Tech

Columbus: In Search of New Frontiers

The story of GOJEK’s Tile38-based serviceability solution which helped improve efficiency and code maintainability.

Gojek

Apr 25, 2019 • 9 min read

By Akshay Nambiar

When you open the GOJEK app to book a ride, or order some food, for example, a lot of things happen at the backend. One of the things we have to do on such occasions is to understand whether the area the customer is in is serviceable by our driver partners.

Until recently, whenever a developer needed to add new service areas to the map, the task took them close to around seven days.

One of the pillars of GOJEK’s work philosophy, is the elimination of human bottlenecks through automation. We had to do something.

This story is about how we replaced an existing in-house geospatial data-basing and analysis solution (which was quite cumbersome) with a new Tile38-based implementation

The background info

A Geographic Information System (GIS) can be used to capture, store, manipulate, analyse, manage and present spatial or geographic data. GIS can be used for all kinds of mapping and location-based analysis. At GOJEK, we use GIS to store and analyse spatial data, to figure out if the area where the customer is located is serviceable or not. This was done using the serviceability-api.

In service of this, and to enable faster, easier deployments and get rid of code maintainability nightmares, we decided to replace the in-house serviceability-api with a simple wrapper over TILE38 in-memory Geo-spatial database.

As an homage to the explorer who contributed so much to the new world, we decided to call this solution — Columbus.

Similar to how Columbus discovered places around the world, GOJEK uses Columbus as a service to expand our horizons.

Why do we need it?

Let’s start with what public transport in Indonesia looked like before GOJEK. Many depended on ojeks, decentralised motorcycle taxis that waited at designated taxi stands.
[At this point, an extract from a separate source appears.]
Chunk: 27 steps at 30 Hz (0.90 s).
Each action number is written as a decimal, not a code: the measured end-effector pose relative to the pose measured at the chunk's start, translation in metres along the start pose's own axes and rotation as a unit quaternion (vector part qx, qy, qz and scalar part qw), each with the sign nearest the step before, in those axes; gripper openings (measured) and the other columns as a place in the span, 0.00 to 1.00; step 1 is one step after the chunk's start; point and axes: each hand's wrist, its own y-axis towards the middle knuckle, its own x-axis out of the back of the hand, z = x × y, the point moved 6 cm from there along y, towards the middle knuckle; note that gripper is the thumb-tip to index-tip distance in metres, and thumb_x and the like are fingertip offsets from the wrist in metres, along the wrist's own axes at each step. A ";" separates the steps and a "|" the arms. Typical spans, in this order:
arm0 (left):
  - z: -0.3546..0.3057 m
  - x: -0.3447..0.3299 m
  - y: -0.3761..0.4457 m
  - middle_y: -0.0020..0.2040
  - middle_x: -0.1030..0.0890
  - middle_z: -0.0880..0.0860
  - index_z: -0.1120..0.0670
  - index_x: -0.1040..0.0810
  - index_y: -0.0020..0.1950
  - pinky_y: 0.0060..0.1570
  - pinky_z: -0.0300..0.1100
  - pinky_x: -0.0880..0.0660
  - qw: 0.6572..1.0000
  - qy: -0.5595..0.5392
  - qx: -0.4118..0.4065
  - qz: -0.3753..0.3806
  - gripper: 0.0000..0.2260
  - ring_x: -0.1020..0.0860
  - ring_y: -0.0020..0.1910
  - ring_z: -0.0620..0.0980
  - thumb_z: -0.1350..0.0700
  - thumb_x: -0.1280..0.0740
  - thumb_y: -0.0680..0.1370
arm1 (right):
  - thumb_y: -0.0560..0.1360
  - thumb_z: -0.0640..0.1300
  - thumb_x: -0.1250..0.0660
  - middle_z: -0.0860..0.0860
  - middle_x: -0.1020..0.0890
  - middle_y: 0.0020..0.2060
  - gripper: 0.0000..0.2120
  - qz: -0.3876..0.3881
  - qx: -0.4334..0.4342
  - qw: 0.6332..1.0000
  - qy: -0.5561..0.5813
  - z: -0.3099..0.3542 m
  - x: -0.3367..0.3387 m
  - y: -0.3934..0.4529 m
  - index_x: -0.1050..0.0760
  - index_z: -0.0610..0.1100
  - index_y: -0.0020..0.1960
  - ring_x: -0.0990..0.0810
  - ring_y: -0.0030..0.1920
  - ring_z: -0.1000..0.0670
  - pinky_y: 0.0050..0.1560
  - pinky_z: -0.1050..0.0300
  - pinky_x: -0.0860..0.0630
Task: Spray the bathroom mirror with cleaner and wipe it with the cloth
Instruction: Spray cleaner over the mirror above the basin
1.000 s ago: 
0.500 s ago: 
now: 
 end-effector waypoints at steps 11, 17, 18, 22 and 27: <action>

The scene looked something like this:

An OJEK stand with drivers who have still not upgraded to smartphones (Taken 18/03/2019)

Today, the click of a button ensures the taxi comes to your location. What makes this possible?

Computers, engineering, algorithms, engineers (😎). But at its core — mapping.

Smartphones and GPS systems helped us build systems that allow customers to set pickup points on a map and use real-time location tracking. Usually, the address of a customer and the location of the driver partner is used to figure out who will be able to deliver the service to the customer.

We’re overlooking one thing, however. How to figure out if the customer’s location is serviceable, and if so, which sub-zone they are in at present.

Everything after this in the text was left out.